All lines from the one containing "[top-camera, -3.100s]" through the end of the data below must be reproduced exactly, and no others.

/---

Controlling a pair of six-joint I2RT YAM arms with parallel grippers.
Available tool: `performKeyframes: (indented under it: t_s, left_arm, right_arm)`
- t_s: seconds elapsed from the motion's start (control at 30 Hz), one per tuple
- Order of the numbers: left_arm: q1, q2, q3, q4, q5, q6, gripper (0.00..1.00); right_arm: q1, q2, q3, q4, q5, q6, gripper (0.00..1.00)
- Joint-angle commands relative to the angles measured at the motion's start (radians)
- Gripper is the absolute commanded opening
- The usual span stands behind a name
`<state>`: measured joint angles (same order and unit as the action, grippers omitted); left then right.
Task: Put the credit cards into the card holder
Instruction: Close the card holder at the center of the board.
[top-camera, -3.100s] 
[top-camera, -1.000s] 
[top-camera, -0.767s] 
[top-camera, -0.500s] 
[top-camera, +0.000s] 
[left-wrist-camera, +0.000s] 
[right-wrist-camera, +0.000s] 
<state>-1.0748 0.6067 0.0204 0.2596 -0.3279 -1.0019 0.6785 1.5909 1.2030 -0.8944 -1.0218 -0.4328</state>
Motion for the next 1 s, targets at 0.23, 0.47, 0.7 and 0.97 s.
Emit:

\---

- _Answer space_:
[top-camera, -3.100s] 
[top-camera, -1.000s] 
[top-camera, -0.767s] 
[top-camera, -0.500s] 
[top-camera, +0.000s] 
[left-wrist-camera, +0.000s] 
[right-wrist-camera, +0.000s] 
<state>-1.0748 0.6067 0.0204 0.2596 -0.3279 -1.0019 0.6785 1.5909 1.2030 -0.8944 -1.0218 -0.4328</state>
Motion for the next 1 s, targets at 0.23, 0.47, 0.7 and 0.97 s.
Emit:

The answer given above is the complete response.